The task: The required result is an exact copy of the lines beginning at the line that contains "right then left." and ending at the last line of the material below.

Raw data:
§ §

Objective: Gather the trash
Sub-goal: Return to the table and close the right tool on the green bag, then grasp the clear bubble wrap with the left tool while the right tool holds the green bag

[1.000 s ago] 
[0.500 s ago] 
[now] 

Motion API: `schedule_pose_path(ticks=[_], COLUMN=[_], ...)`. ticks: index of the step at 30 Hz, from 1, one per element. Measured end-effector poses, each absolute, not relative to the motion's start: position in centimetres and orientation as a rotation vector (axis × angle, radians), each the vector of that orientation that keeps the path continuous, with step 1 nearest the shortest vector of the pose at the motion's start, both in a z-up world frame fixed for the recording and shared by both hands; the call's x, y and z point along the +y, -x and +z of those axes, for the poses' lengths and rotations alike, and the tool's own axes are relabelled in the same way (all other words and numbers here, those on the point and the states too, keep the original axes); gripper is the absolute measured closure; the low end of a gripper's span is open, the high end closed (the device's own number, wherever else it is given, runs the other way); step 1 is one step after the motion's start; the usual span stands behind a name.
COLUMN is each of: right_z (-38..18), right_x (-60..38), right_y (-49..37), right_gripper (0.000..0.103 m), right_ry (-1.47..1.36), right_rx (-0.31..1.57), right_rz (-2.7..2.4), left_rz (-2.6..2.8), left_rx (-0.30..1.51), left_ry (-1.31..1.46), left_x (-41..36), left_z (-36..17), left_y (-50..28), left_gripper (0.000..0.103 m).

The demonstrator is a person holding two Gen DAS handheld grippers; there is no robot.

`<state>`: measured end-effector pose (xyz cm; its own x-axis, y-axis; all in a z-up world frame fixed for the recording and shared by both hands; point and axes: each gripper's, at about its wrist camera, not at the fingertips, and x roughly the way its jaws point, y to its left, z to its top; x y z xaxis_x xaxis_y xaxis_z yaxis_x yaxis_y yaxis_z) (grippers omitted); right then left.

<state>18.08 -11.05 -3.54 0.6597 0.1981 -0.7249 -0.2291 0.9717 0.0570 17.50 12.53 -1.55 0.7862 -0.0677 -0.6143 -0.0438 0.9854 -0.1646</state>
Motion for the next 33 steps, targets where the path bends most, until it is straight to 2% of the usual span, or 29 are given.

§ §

Solved problem:
`<state>`: measured end-effector pose (xyz cm; its own x-axis, y-axis; all in a z-up world frame fixed for the recording and shared by both hands; point and axes: each gripper's, at about its wrist camera, not at the fingertips, and x roughly the way its jaws point, y to its left, z to its top; x y z xaxis_x xaxis_y xaxis_z yaxis_x yaxis_y yaxis_z) (grippers omitted); right then left.

<state>18.08 -11.05 -3.54 0.6597 0.1981 -0.7249 -0.2291 0.9717 0.0570 17.50 12.53 -1.55 0.7862 -0.0677 -0.6143 -0.0438 0.9854 -0.1646</state>
Motion for the next 33 steps, targets where the path bends most, until it is straight to 2% of the usual span, or 29 are given.

This answer is complete as written.